The relationship of the flow velocity and rotation rate in 300 K (black) and 360 K (red).

Figure 10
figure 10

The relationship among the flow velocity, driving force and rotation rate in 300 K and 360 K.

(a) The dependence of the rotation rate on the driving force FZ. With the same driving force, the nano-turbine rotates faster due to the smaller water viscosity at 360 K. (b) the relationship between the driving force and the flow velocity. Under the same flow velocity, the exerting force of water is smaller at 360 K because of smaller viscosity.

Conclusions

In this work, we designed a nano-turbine that can rotate largely unidirectionally as driven by the directional water flow. Several features of the rotation motion of nano-turbine are observed on the basis of the simulation of this model system. The rotation rate increases linearly with the flow velocity through two orders of magnitude. Comparing to the macroscopic counterpart, the rotation rate of the nano-turbine is much smaller. As indicated by the dramatically fluctuating velocity distribution, much slower rotation rate can be attributed to several effects including the flow disruption, dragging effect, together with the slippage on graphene surface.
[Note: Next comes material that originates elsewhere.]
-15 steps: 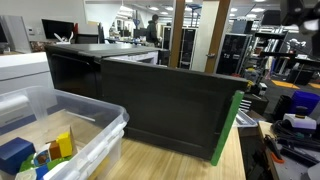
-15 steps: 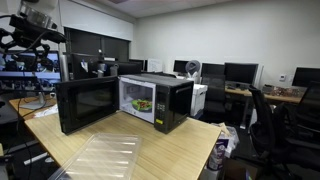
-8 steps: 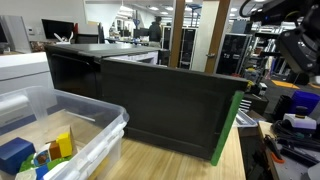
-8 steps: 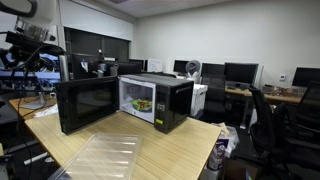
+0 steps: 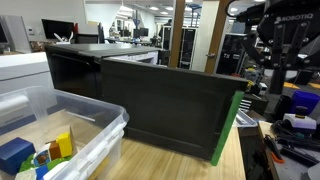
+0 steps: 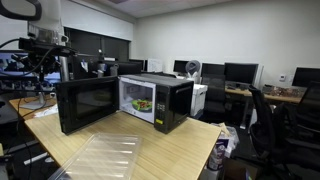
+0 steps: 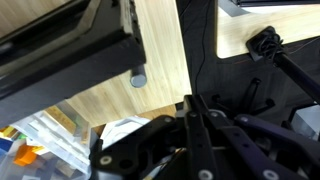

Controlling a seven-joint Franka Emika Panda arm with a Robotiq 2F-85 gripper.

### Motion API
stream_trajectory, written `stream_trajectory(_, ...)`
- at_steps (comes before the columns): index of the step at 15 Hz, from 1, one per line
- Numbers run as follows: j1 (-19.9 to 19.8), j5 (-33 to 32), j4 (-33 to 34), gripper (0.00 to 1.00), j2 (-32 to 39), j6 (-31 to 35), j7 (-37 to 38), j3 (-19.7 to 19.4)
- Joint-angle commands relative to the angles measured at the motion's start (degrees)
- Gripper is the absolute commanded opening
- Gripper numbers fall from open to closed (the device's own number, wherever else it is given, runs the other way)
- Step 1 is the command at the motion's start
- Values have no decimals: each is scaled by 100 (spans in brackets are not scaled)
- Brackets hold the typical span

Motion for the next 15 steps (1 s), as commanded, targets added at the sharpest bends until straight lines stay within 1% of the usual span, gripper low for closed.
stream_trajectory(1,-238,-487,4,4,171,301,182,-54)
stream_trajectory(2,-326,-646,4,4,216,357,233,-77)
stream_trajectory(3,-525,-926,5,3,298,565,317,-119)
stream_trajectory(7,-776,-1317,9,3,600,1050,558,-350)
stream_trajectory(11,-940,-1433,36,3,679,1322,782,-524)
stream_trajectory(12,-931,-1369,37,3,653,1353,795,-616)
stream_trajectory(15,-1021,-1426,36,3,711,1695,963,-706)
Moreover, the ratio of effective driving flow velocity increases as the flow velocity increases, indicating the reduced overall disruption effect. It suggests that the other effects such as water slippage and dragging get profound concomitantly to ensure the stable linear relationship. Beside the much slower rotation motion, the nano-turbine is found to rotate back-and-forth in small time period (less than 1 ns) even though it moves forward in the long run. The fluctuation of the rotation period decreases as the average water velocity increases. The relationship between the extent of fluctuation and the average water velocity can be fit to a reciprocal of square root very well. Our results suggest the significance of thermal fluctuation on the rotary behavior of the nano-turbine. So the choice of a sufficiently large blade is important for the performance of the nano-turbine. These findings might provide some insight to the further development of rotary nano-devices and should help to achieve a better understanding of the function of biological molecular motors. We also studied the rotation motion of nano-turbine in different temperatures (i.e. 300 K and 360 K). The linear relationship remains intact at different temperature. In this way, this nano-turbine can not only harvest its energy from the flow environment, but also reliably detect its surrounding molecular flow.